Hint: it is negative.
let the area be A
let the base be x
let the height be y
given: at a time of t minutes,
dA/dt = 1.5 cm^2/min
dy/dt = 2.5 cm^2/min
find:
dx/dt when A = 93 and y = 10.5
A = xy/2 or
2A = xy (equ#1)
differentiate implicitly with respect to t, using the product rule
2dA/dt =x(dy/dt) + y(dx/dt) (equ#2)
we know A=93 when y = 10.5, so x = 17.714
sub into equ#2
2(1.5) = 17.714(2.5) + 10.5dx/dt
solve for dx/dt
My answer is -3.9319, but it's wrong.
I have -3.932 too.
Can you check the numbers in the question?
I copied & pasted this from my online homework. It said the answer is wrong.
I also had -3.932
What answer did the book have?
I use an online homework program called WebWork. It just tells you if your answer is correct or not.
Try -3.93, -3.932.
The answer is -3.9300. Thanks!
To find the rate at which the base of the triangle is changing, we can use the formula for the area of a triangle:
Area = (1/2) * base * altitude.
Differentiate both sides of the formula with respect to time:
d(Area)/dt = (1/2) * (d(base)/dt) * altitude + (1/2) * base * (d(altitude)/dt).

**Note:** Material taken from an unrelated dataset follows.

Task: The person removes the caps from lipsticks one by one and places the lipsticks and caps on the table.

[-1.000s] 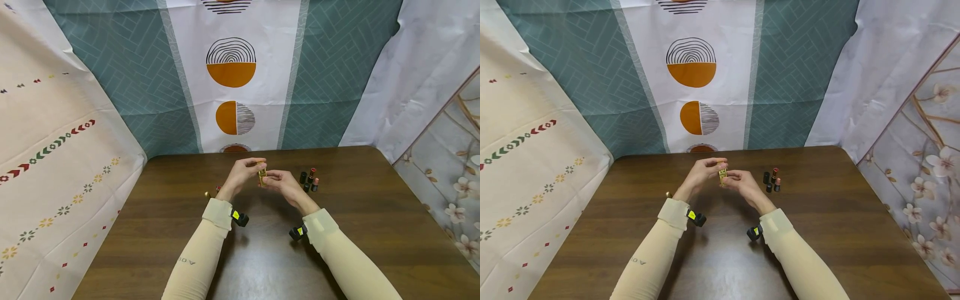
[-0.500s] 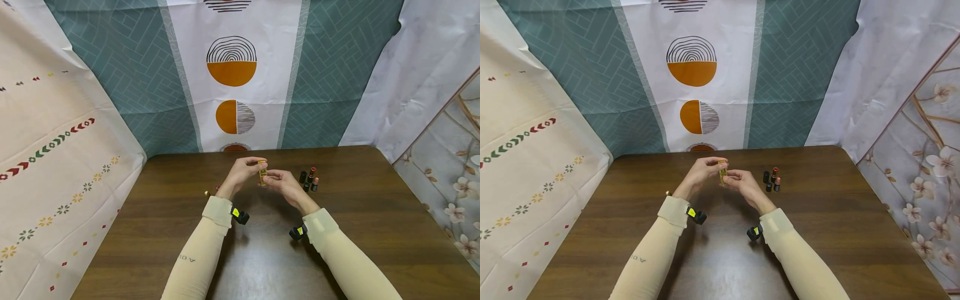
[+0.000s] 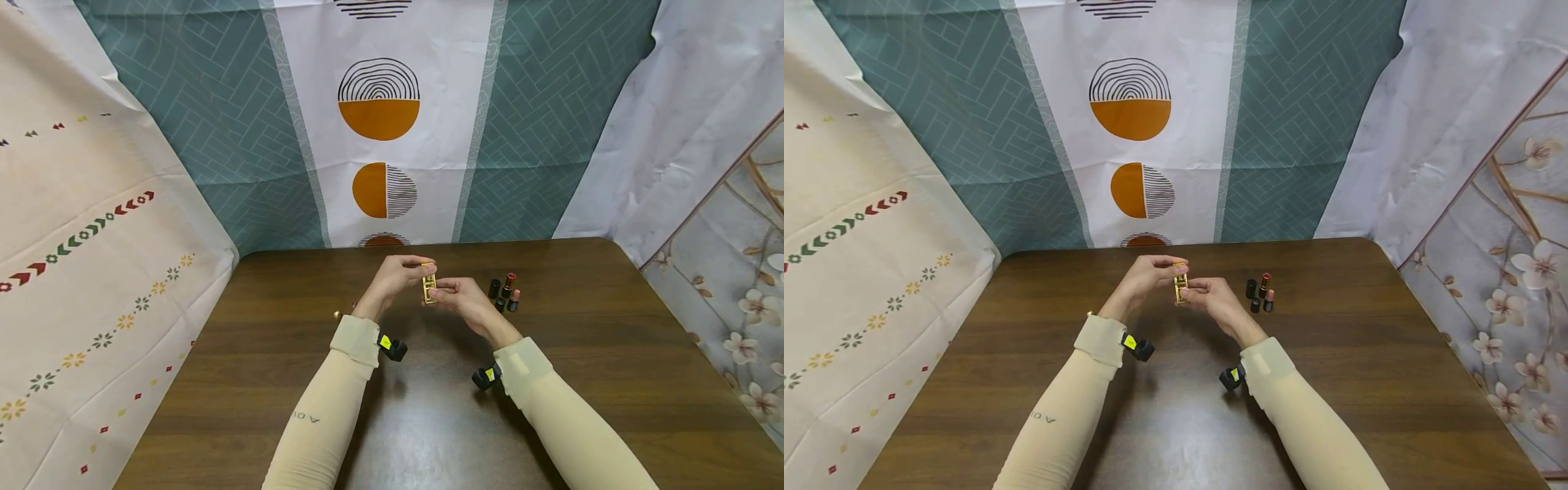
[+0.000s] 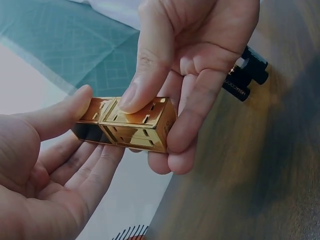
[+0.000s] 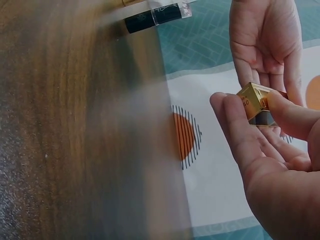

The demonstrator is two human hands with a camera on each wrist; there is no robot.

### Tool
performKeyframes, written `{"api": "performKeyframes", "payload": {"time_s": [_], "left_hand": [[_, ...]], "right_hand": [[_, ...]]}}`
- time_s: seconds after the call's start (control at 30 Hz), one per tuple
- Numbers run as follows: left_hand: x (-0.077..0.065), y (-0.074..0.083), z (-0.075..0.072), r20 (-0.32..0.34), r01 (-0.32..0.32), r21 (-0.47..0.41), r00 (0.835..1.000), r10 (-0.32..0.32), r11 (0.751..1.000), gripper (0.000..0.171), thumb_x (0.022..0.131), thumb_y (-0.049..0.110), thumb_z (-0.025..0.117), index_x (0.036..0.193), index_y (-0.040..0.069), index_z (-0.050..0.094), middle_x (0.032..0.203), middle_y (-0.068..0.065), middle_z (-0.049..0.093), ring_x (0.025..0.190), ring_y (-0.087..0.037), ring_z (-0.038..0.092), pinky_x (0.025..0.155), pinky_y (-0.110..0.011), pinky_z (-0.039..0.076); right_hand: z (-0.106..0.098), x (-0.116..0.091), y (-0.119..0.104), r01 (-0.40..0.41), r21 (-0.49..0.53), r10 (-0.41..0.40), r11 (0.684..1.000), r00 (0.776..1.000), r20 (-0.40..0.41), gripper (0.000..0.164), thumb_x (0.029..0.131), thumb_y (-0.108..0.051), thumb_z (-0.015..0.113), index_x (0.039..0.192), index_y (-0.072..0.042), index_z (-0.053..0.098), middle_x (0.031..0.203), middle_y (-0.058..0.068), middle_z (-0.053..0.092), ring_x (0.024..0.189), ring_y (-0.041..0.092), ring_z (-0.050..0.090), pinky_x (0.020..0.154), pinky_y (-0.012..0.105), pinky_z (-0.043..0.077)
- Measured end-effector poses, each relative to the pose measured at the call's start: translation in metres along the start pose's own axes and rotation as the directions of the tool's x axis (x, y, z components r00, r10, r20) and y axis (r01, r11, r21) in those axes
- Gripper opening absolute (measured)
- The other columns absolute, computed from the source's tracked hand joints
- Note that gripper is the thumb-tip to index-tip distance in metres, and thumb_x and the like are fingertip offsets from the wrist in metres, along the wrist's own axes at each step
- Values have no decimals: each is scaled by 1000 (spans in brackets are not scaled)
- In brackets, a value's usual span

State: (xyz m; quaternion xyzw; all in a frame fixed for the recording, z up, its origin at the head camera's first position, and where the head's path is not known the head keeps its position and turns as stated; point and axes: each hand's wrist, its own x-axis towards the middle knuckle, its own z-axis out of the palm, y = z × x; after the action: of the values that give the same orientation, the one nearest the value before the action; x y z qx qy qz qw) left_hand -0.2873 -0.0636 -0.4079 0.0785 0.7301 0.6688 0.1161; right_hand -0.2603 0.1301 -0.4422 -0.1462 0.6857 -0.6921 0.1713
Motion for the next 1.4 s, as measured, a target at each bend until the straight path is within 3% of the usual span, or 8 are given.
{"api": "performKeyframes", "payload": {"time_s": [0.17, 0.3, 0.43, 0.57, 0.73, 0.97, 1.4], "left_hand": [[1, -4, -1, -12, 13, -16, 1000, -13, 1000, 30, 94, 16, 79, 118, -2, 76, 114, -13, 76, 108, -23, 71, 109, -52, 47], [2, -7, 0, -25, 39, 3, 999, -39, 999, 32, 94, 16, 79, 119, -4, 76, 111, -11, 77, 103, -20, 72, 105, -46, 52], [1, -6, 1, -44, 54, 19, 998, -54, 998, 34, 95, 16, 77, 122, -5, 74, 111, -11, 77, 102, -20, 73, 102, -43, 54], [0, -6, 2, -60, 66, 13, 996, -65, 998, 32, 96, 16, 77, 121, -4, 75, 111, -11, 77, 103, -20, 73, 102, -43, 54], [-1, -7, 2, -69, 73, 8, 995, -72, 997, 32, 97, 17, 76, 120, -4, 75, 111, -10, 77, 103, -21, 72, 103, -44, 53], [1, -9, 3, -88, 81, -46, 992, -85, 996, 30, 96, 16, 77, 118, -3, 76, 112, -11, 77, 105, -23, 73, 102, -43, 54], [1, -6, 8, -129, 86, 0, 988, -85, 996, 21, 92, 20, 82, 106, 4, 82, 106, -8, 78, 101, -21, 73, 102, -47, 54]], "right_hand": [[1, 0, 3, 12, -32, -12, 999, 1000, 24, 41, 108, -6, 56, 139, 19, 52, 123, 31, 68, 109, 29, 73, 108, 59, 44], [1, 1, 6, 19, -83, -17, 996, 1000, 22, 40, 107, -5, 56, 139, 19, 52, 124, 34, 67, 104, 26, 75, 105, 59, 46], [3, 1, 6, 22, -142, -22, 990, 1000, -1, 37, 107, -3, 57, 137, 18, 55, 127, 37, 64, 105, 32, 74, 104, 60, 47], [5, 1, 6, 36, -217, -40, 976, 999, -17, 35, 106, -5, 59, 134, 16, 58, 126, 35, 66, 107, 40, 73, 101, 60, 50], [7, 0, 4, 33, -316, -49, 948, 998, -43, 35, 106, -7, 60, 134, 14, 60, 122, 28, 70, 105, 39, 73, 99, 57, 53], [8, 3, 4, 29, -359, -58, 933, 996, -71, 34, 105, -4, 61, 133, 14, 61, 122, 27, 70, 100, 34, 75, 95, 55, 55], [6, 5, 8, 19, -395, -57, 919, 995, -83, 34, 105, -6, 61, 133, 14, 61, 122, 27, 71, 102, 31, 75, 94, 51, 57]]}}
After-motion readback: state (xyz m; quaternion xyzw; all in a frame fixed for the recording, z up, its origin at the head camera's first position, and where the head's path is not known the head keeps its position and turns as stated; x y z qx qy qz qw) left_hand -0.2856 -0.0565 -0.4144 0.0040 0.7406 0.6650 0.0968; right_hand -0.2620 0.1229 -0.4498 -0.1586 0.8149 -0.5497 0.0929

Given that the altitude is increasing at a rate of 2.500 centimeters/minute and the area is increasing at a rate of 1.500 square centimeters/minute, we can substitute these values into the equation:
1.500 = (1/2) * (d(base)/dt) * 10.500 + (1/2) * base * 2.500.
Now we can solve for the rate at which the base is changing, which is d(base)/dt.
Rearranging the equation, we have:
1.500 = 5.250 + 1.250 * base.
Subtracting 5.250 from both sides gives:
1.500 - 5.250 = 1.250 * base.
-3.750 = 1.250 * base.
Dividing both sides by 1.250, we find:
base = -3.750 / 1.250.
Therefore, the base of the triangle is changing at a rate of -3 centimeters/minute when the altitude is 10.500 centimeters and the area is 93.000 square centimeters.